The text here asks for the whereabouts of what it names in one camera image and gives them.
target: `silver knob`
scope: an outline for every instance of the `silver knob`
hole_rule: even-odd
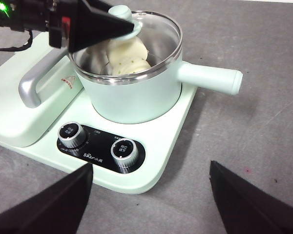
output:
[[[76,148],[86,140],[83,127],[77,122],[68,122],[59,129],[58,137],[67,148]]]
[[[133,140],[122,138],[114,142],[111,154],[119,167],[127,168],[136,163],[138,148]]]

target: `gray floor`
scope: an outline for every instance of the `gray floor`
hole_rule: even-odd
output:
[[[124,195],[93,185],[78,234],[225,233],[209,184],[210,160],[293,206],[293,4],[110,3],[175,18],[184,30],[185,60],[240,70],[244,80],[234,97],[198,90],[166,170],[149,192]],[[21,37],[0,29],[0,46]],[[0,65],[10,56],[0,53]],[[0,212],[63,176],[0,147]]]

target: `black control panel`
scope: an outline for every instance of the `black control panel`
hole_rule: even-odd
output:
[[[59,129],[58,137],[57,146],[62,153],[122,174],[137,170],[146,157],[146,151],[138,141],[128,140],[76,122],[64,124]],[[129,164],[129,167],[120,166],[122,162],[118,163],[117,159],[130,160],[126,157],[133,158],[131,154],[133,150],[135,150],[134,164]]]

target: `mint green pot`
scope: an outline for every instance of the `mint green pot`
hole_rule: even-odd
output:
[[[70,54],[95,110],[108,120],[136,124],[155,119],[178,101],[182,83],[235,95],[242,73],[182,61],[182,31],[171,18],[154,12],[133,12],[142,26],[138,37],[148,49],[150,69],[112,76],[106,43]]]

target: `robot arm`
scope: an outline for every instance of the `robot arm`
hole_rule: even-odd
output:
[[[110,7],[100,0],[0,0],[0,26],[30,32],[22,49],[31,45],[31,30],[38,30],[49,32],[51,46],[61,48],[68,40],[68,51],[75,52],[132,32],[134,24],[109,14]]]

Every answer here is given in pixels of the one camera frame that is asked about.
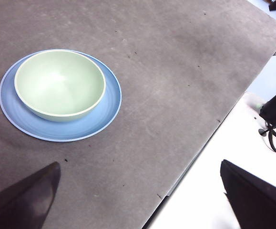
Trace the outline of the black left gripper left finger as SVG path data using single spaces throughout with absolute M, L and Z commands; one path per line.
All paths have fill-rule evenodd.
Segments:
M 61 167 L 40 169 L 0 192 L 0 229 L 40 229 L 54 202 Z

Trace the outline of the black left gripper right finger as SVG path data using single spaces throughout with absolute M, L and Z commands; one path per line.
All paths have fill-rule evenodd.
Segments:
M 276 187 L 223 160 L 220 176 L 242 229 L 276 229 Z

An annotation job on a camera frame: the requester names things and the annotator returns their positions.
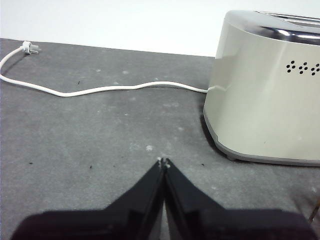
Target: electrical plug
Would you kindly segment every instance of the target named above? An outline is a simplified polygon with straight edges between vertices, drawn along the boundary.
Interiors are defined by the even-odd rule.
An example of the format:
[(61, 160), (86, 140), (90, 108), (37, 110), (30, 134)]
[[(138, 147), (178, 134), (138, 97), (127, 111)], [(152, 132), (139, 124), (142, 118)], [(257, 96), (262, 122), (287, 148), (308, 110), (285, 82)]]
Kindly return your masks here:
[(22, 43), (23, 52), (25, 54), (38, 54), (41, 50), (38, 45), (33, 45), (30, 41), (24, 41)]

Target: white wall
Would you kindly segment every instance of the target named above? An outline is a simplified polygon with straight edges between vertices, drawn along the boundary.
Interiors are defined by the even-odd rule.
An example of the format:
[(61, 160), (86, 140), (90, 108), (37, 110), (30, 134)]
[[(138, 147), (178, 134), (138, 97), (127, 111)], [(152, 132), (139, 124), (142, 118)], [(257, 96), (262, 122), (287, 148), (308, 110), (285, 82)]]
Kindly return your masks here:
[(320, 17), (320, 0), (1, 0), (1, 37), (214, 56), (228, 10)]

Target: toaster
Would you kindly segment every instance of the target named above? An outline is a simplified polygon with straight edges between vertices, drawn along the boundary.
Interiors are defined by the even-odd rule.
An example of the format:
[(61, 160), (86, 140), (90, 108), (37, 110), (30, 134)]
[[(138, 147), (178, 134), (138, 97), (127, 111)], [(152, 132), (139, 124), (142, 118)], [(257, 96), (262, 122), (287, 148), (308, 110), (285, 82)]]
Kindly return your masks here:
[(320, 166), (320, 18), (229, 11), (203, 115), (230, 160)]

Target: gray countertop
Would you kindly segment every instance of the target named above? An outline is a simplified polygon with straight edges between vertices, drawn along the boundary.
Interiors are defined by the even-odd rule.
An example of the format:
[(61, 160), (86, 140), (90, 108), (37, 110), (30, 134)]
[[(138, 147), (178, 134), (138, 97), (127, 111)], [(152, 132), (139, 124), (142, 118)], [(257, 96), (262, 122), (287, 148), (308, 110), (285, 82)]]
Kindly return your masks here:
[[(20, 46), (1, 40), (1, 57)], [(206, 88), (204, 56), (38, 43), (7, 77), (62, 92), (174, 81)], [(226, 208), (281, 208), (308, 217), (320, 197), (319, 168), (230, 161), (204, 123), (205, 94), (174, 87), (62, 98), (1, 82), (1, 239), (28, 215), (102, 209), (169, 157)], [(169, 239), (162, 220), (161, 239)], [(319, 231), (320, 216), (313, 223)]]

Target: gray table surface
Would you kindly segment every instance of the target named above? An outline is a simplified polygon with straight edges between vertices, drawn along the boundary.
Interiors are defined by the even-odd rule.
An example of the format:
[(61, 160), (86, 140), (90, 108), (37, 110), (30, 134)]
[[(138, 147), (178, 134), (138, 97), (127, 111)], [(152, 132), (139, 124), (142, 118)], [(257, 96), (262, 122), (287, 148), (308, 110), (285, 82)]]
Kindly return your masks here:
[[(1, 57), (22, 42), (1, 40)], [(206, 88), (214, 59), (57, 43), (19, 53), (7, 77), (73, 92), (174, 81)], [(172, 87), (62, 98), (1, 82), (1, 239), (28, 215), (102, 209), (169, 157), (226, 208), (281, 208), (306, 218), (319, 168), (229, 161), (204, 124), (205, 94)], [(320, 217), (312, 224), (319, 231)], [(162, 220), (161, 239), (169, 239)]]

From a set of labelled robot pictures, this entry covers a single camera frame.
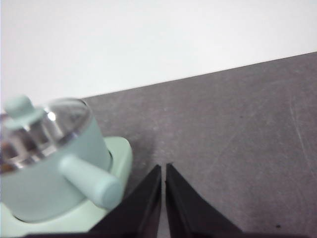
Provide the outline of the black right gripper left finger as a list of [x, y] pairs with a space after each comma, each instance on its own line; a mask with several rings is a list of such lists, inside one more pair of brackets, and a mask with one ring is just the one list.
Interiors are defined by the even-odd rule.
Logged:
[[161, 166], [90, 230], [92, 238], [156, 238], [161, 211]]

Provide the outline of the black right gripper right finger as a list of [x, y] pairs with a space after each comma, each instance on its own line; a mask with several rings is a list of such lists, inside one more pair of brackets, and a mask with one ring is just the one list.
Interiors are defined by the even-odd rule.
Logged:
[[165, 203], [172, 238], [218, 238], [243, 232], [206, 202], [169, 163], [166, 165]]

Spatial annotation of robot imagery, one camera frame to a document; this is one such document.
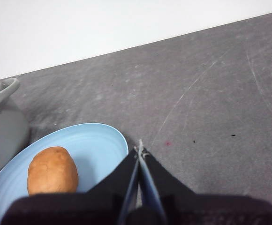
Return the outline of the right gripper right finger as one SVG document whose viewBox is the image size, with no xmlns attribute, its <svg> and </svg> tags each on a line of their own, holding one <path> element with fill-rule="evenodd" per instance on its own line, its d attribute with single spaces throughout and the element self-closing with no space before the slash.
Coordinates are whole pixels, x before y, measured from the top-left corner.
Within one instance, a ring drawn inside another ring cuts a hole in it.
<svg viewBox="0 0 272 225">
<path fill-rule="evenodd" d="M 241 195 L 197 194 L 140 150 L 144 204 L 167 225 L 272 225 L 272 204 Z"/>
</svg>

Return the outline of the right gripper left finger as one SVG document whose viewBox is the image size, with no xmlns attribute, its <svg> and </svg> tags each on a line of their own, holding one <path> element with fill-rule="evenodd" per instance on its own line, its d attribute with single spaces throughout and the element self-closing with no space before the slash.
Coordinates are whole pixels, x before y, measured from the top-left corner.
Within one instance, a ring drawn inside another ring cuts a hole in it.
<svg viewBox="0 0 272 225">
<path fill-rule="evenodd" d="M 138 153 L 121 163 L 87 192 L 37 194 L 14 201 L 2 225 L 118 225 L 135 207 Z"/>
</svg>

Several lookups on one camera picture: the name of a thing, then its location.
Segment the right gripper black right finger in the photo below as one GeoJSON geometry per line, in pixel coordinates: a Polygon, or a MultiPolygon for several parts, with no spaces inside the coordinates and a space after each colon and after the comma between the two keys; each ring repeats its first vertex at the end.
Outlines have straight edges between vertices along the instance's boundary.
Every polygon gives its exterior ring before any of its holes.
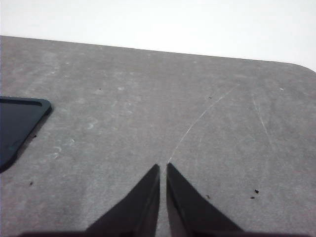
{"type": "Polygon", "coordinates": [[[243,232],[200,195],[172,163],[167,164],[166,170],[166,202],[172,233],[243,232]]]}

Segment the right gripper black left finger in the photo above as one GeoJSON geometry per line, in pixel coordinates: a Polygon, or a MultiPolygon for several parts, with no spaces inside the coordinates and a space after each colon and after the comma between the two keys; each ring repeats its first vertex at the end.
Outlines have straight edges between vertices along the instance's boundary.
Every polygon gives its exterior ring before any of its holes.
{"type": "Polygon", "coordinates": [[[107,213],[90,225],[89,234],[154,234],[160,200],[160,168],[157,164],[107,213]]]}

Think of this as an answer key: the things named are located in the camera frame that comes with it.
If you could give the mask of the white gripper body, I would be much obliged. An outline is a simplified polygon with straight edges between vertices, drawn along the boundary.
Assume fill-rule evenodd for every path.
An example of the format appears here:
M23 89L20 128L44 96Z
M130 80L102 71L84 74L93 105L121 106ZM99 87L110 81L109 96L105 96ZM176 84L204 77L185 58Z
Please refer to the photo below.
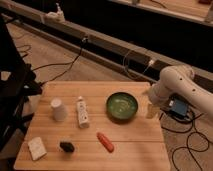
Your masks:
M149 101L155 106L162 106L166 101L166 89L160 83L152 84L145 92Z

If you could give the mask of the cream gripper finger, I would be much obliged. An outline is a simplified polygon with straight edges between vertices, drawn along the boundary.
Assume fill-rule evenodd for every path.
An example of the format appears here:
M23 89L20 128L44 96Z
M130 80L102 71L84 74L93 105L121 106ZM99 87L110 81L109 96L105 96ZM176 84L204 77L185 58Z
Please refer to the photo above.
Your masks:
M146 114L146 118L147 119L152 119L154 118L157 114L159 113L159 107L149 104L147 107L147 114Z

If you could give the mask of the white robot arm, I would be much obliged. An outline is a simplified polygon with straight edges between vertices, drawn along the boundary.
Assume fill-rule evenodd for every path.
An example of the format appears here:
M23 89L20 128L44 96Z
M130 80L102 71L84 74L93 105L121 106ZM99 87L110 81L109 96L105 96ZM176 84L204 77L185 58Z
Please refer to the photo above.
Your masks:
M213 121L213 93L197 85L194 77L195 72L189 65L165 67L146 95L154 106L162 107L172 94L178 94Z

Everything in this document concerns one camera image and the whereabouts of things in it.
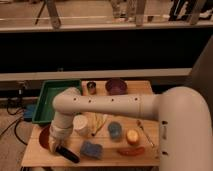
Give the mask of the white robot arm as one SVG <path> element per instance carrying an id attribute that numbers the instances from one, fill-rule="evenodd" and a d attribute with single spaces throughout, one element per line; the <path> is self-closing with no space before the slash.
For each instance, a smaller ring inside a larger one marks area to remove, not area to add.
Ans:
<path id="1" fill-rule="evenodd" d="M 159 121 L 159 171 L 213 171 L 213 126 L 209 107 L 197 91 L 180 86 L 162 94 L 83 96 L 68 88 L 53 100 L 50 127 L 54 152 L 72 133 L 78 112 L 114 114 Z"/>

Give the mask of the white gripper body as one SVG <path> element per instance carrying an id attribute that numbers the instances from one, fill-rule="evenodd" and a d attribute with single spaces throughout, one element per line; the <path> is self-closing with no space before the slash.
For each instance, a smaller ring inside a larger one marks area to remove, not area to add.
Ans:
<path id="1" fill-rule="evenodd" d="M 49 136 L 48 143 L 49 143 L 49 151 L 52 154 L 54 154 L 56 152 L 57 147 L 65 146 L 67 144 L 67 139 L 66 138 L 59 139 L 53 136 Z"/>

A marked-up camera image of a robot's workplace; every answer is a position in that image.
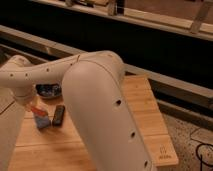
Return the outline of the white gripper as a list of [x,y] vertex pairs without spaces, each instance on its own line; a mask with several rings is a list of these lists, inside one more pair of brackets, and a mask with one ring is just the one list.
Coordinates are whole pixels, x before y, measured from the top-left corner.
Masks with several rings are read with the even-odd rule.
[[16,87],[11,89],[14,100],[29,109],[34,103],[36,90],[34,86]]

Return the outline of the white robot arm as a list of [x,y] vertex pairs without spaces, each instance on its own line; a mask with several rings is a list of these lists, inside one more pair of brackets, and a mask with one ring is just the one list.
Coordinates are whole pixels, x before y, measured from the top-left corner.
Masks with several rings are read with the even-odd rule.
[[112,51],[86,52],[33,65],[15,55],[0,67],[0,86],[22,105],[36,84],[59,83],[63,101],[97,171],[157,171],[122,91],[124,62]]

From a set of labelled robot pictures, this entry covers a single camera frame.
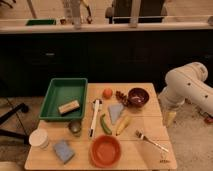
::::
WHAT IS EXPECTED
Check each line of the listing above for the string "panel" and return those that contain it.

TASK RESULT
target: `black control panel`
scope: an outline for every instance of the `black control panel`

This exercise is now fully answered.